[Start of section]

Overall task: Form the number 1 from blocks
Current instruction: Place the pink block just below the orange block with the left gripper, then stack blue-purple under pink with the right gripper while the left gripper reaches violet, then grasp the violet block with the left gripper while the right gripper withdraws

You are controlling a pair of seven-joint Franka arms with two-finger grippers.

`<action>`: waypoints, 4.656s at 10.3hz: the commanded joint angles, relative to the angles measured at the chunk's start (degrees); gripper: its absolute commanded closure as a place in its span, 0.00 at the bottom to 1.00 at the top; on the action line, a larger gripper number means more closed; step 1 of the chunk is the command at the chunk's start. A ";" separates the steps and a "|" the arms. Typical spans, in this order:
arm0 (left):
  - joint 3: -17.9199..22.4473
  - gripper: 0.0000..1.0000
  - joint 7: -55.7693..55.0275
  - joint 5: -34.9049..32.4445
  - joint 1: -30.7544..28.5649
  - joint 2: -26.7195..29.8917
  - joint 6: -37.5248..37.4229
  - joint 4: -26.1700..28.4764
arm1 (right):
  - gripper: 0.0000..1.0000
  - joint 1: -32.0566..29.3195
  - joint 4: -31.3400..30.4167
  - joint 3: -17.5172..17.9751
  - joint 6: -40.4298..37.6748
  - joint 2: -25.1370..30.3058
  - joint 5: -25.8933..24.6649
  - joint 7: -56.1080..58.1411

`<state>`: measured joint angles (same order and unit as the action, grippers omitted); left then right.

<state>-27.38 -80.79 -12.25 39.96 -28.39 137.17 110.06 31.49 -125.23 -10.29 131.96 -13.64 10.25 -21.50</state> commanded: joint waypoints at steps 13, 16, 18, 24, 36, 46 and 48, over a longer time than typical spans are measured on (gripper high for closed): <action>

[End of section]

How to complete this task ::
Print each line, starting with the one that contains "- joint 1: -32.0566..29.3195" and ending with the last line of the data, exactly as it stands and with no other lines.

Result ::
  - joint 1: -32.0566..29.3195
  - joint 4: -31.3400..30.4167
  - joint 3: -17.5172..17.9751
  - joint 6: -40.4298..37.6748
  - joint 2: -25.1370..30.3058
  - joint 5: -25.8933..24.6649
  - joint 7: -56.1080..58.1411

`<state>`: measured joint angles (same order and unit as the action, grippers omitted); left then right.

<state>-27.38 -80.79 -12.25 39.96 -28.39 137.17 110.06 31.49 -125.23 -10.29 131.96 -13.64 10.25 -21.50</state> commanded: joint waypoints at steps 13, 16, 18, 24, 36, 46 and 48, over a longer time than typical spans are measured on (gripper high for closed): <action>

The exercise is done, with nothing more to add.